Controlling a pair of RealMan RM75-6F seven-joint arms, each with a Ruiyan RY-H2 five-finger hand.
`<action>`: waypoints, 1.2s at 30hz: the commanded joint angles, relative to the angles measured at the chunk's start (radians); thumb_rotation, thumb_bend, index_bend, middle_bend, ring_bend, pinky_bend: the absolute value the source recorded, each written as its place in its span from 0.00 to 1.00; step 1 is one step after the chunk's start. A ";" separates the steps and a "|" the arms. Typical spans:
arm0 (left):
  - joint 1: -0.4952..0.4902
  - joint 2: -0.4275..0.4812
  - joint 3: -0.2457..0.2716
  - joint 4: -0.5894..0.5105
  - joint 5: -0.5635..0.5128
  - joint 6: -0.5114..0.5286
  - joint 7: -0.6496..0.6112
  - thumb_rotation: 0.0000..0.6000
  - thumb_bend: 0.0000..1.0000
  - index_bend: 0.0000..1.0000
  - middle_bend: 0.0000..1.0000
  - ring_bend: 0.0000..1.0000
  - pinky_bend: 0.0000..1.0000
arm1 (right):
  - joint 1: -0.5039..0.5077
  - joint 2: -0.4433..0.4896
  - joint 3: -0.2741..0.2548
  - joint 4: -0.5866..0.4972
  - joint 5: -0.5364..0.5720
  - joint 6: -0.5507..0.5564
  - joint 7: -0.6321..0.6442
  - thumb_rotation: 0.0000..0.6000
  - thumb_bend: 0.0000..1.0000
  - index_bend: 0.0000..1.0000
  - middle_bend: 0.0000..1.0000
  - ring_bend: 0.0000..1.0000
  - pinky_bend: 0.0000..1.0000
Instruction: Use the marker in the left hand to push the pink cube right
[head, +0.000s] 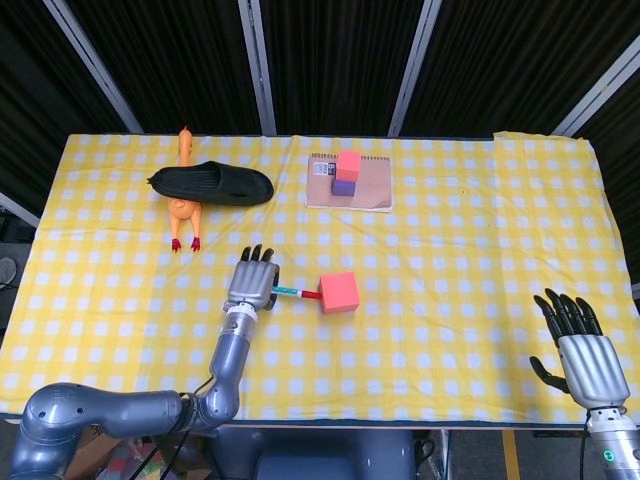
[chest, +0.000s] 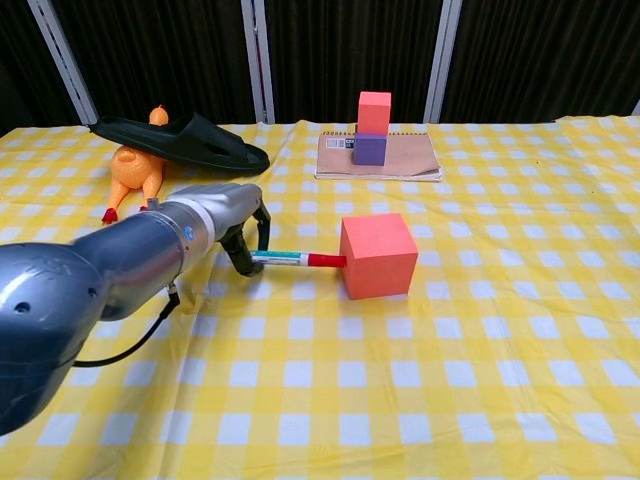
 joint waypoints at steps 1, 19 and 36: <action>-0.011 -0.011 -0.002 0.001 -0.012 0.007 0.013 1.00 0.46 0.55 0.10 0.00 0.05 | -0.001 0.001 0.000 0.000 0.001 0.000 0.004 1.00 0.35 0.00 0.00 0.00 0.00; -0.006 0.001 0.002 -0.041 -0.036 0.052 0.022 1.00 0.46 0.55 0.10 0.00 0.05 | -0.003 0.003 0.000 -0.005 0.004 0.000 0.001 1.00 0.35 0.00 0.00 0.00 0.00; -0.133 -0.168 -0.097 0.155 -0.030 0.052 0.037 1.00 0.46 0.57 0.11 0.00 0.06 | -0.004 0.009 0.000 -0.006 0.008 -0.003 0.022 1.00 0.35 0.00 0.00 0.00 0.00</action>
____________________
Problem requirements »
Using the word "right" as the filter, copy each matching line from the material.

Exercise output »
arm1 (right):
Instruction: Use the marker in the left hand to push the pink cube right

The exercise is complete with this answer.